-------- DATASET CONTENT --------
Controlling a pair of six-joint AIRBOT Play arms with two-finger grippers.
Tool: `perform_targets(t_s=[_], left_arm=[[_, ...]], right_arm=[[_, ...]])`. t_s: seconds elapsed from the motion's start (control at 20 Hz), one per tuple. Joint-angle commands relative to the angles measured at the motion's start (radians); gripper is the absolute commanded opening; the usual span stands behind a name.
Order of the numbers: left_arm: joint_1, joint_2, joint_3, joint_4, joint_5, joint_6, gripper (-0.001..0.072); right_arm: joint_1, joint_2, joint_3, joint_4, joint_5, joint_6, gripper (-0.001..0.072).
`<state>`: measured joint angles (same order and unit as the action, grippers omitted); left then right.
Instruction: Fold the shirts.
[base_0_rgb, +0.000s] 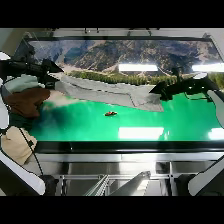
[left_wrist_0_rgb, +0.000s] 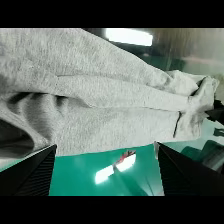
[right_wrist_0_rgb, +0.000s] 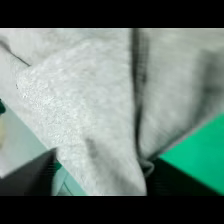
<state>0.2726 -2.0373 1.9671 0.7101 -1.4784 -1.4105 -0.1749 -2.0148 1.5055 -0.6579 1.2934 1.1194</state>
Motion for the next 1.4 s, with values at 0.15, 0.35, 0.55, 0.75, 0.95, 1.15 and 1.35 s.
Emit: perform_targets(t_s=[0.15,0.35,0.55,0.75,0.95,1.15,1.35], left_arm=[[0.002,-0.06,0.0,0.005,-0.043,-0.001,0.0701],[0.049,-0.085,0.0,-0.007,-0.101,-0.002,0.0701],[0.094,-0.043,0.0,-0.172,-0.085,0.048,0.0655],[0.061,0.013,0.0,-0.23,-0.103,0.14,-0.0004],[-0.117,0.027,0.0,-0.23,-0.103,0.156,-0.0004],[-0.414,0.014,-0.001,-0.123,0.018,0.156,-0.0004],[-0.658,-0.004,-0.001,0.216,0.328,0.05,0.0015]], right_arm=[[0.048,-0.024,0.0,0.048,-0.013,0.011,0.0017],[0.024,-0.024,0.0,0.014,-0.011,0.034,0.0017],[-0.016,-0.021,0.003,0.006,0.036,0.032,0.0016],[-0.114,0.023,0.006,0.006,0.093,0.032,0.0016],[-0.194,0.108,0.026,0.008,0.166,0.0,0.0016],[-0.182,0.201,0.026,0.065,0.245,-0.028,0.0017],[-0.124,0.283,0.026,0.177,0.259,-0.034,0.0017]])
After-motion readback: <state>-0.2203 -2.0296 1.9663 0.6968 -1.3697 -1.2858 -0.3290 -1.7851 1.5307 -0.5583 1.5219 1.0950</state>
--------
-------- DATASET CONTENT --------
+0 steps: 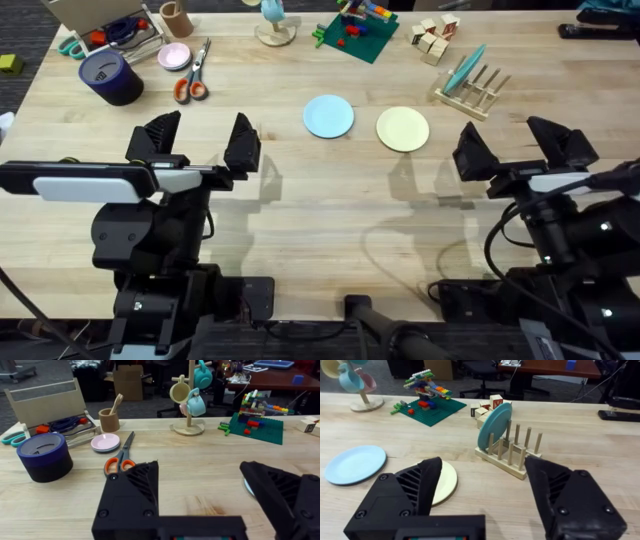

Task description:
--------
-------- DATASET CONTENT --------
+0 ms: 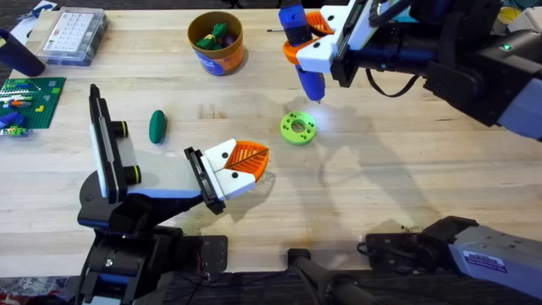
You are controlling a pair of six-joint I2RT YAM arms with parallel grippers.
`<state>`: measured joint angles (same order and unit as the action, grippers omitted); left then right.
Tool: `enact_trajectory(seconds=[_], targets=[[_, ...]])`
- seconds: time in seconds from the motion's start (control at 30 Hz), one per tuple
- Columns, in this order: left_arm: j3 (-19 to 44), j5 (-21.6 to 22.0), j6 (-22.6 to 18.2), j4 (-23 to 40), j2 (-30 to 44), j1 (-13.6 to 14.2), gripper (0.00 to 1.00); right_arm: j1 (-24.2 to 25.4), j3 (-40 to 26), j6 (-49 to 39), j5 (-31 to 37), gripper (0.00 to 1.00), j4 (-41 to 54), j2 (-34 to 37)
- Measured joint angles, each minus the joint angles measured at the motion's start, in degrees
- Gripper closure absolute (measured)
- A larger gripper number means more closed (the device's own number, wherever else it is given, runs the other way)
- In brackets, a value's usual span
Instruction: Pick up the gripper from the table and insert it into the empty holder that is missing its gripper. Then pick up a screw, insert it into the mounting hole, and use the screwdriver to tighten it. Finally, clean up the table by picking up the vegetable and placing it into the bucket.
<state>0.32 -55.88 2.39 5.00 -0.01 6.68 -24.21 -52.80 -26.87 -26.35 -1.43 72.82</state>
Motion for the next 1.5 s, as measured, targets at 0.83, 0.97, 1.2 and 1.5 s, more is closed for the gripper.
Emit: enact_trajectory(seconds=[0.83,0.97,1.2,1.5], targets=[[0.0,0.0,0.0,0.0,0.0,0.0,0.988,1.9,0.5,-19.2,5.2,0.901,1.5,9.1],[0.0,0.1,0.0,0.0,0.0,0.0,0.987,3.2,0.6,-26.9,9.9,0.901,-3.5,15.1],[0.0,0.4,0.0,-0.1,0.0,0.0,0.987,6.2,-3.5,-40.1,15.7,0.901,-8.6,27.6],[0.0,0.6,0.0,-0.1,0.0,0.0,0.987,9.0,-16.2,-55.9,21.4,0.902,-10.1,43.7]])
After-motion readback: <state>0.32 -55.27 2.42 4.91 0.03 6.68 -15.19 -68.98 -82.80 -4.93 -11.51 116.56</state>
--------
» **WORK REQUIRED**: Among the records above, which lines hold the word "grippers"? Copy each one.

» **SOLUTION TO THIS PROBLEM**:
Controlling a pair of six-joint AIRBOT Play arms with two-finger grippers.
`<state>`: measured joint angles (same order and unit as the action, grippers omitted); left then right.
You are controlling a pair of six-joint I2RT YAM arms with parallel grippers.
`<state>`: measured joint angles (same order and unit as the action, grippers omitted); left then right.

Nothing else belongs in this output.